In a recent group discussion with a circle of NYC Private School Moms, the subject of cliques was discussed. Not the cliques that involve children making certain friends and ignoring the others around them in favor of just those few. No, the discussion was about the cliques that are formed within parenting circles and the ways in which these cliques affect the kids themselves.
Parenting cliques have always been there. They are the same type of groups that gravitate towards one another in the office and in friendship circles. They started in early childhood and, while the players and the environment occasionally change, the main theme behind it does not. The only difference in a parent clique is that there are ramifications for the kids involved.

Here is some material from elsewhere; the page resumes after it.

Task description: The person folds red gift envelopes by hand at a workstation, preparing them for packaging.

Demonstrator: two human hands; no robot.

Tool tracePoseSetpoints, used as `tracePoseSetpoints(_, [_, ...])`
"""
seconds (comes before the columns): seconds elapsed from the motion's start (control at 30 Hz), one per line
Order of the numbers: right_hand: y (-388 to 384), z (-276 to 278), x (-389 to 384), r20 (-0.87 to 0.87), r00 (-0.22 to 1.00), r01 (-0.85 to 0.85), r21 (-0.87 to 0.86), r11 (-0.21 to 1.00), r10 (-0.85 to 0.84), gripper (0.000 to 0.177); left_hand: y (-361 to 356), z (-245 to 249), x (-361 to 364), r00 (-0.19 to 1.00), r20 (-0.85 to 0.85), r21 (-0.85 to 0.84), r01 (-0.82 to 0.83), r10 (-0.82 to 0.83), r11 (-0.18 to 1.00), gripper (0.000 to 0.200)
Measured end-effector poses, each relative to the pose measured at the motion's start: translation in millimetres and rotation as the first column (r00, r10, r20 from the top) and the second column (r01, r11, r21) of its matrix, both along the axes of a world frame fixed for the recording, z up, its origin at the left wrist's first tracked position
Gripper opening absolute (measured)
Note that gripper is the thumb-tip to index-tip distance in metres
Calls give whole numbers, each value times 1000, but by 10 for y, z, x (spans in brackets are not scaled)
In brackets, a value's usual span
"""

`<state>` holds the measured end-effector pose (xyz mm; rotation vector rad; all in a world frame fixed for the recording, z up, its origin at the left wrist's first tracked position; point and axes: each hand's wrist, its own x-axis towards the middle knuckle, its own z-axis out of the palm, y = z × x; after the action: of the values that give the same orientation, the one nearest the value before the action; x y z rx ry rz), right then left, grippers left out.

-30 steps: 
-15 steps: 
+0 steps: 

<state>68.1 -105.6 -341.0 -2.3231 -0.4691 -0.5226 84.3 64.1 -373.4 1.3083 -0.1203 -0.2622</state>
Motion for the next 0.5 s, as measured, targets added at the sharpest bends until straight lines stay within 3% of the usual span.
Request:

Many parents who find themselves ignored at Drop-off and Pick-up are the type of person who generally keeps to themselves and ignores the dramatic goings on of the water cooler politics. While this works for them and keeps them out of the volatile mix of a clique, their child, who may not be so introverted, is going to pay a certain price. How much depends on the parents and their willingness to notice the problem and take steps to change it.
You see, the parent that is not involved with the others is simply not going to be thought of or called for the spontaneous play-date, the last-minute movie trip or the big birthday party bash. Even if their child is outgoing and friendly, it’s the parents that make the invites when kids are young, and the parents choosing or, at the very least, reinforcing their child’s choice of friends.
For those parents involved, or not, in a parent clique, try and keep in mind that your child may be missing out on a fabulous friendship because of your choices, not theirs. Also remember that making friends is hard at any age, so give the new Mom or Dad a shot and say “hello” at drop off time.